§ Activity:
Take each line in the entries below that holds "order" and show it.

BEGIN Source material

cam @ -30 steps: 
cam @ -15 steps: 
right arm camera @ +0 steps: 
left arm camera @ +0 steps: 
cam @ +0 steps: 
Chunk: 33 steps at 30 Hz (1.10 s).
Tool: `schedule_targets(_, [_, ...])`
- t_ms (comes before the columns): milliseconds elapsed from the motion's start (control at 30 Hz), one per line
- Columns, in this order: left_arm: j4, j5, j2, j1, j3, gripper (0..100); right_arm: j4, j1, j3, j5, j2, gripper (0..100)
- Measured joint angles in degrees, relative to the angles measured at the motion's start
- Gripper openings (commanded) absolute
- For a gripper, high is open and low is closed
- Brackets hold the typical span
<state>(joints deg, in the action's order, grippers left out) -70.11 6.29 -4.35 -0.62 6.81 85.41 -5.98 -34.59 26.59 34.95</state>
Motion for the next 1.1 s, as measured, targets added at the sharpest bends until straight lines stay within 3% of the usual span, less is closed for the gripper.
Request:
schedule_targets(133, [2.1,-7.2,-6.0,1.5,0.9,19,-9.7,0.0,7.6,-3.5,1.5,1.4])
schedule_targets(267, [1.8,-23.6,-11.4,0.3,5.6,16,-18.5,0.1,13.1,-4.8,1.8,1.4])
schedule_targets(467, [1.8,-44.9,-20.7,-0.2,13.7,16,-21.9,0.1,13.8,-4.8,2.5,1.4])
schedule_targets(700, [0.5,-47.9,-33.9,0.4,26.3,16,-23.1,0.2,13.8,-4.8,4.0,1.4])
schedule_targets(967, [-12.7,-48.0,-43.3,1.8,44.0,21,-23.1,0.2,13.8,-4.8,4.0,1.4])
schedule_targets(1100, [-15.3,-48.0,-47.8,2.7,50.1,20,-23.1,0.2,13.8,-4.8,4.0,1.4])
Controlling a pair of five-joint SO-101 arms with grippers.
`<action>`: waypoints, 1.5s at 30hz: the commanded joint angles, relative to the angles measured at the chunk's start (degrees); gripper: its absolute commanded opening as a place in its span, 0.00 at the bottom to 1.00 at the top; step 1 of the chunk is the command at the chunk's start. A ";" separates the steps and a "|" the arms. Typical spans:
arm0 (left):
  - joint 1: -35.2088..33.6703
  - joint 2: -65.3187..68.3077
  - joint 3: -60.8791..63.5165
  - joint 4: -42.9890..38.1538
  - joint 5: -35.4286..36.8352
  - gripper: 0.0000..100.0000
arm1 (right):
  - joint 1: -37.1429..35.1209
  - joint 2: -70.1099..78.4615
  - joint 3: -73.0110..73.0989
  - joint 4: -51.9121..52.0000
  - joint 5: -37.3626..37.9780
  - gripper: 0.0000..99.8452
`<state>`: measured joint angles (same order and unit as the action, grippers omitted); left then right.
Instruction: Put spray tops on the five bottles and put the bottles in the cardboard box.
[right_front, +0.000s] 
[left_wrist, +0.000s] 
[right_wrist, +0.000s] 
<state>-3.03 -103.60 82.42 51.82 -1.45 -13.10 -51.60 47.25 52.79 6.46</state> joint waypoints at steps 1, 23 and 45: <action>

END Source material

§ Solution for this exercise:
- Columns, in this order: left_arm: j4, j5, j2, j1, j3, gripper (0..100); right_arm: j4, j1, j3, j5, j2, gripper (0..100)
<state>(joints deg, in the action's order, grippers left out) -70.11 6.29 -4.35 -0.62 6.81 85.41 -5.98 -34.59 26.59 34.95</state>
`<state>`: measured joint angles (same order and unit as the action, grippers omitted); left then right.

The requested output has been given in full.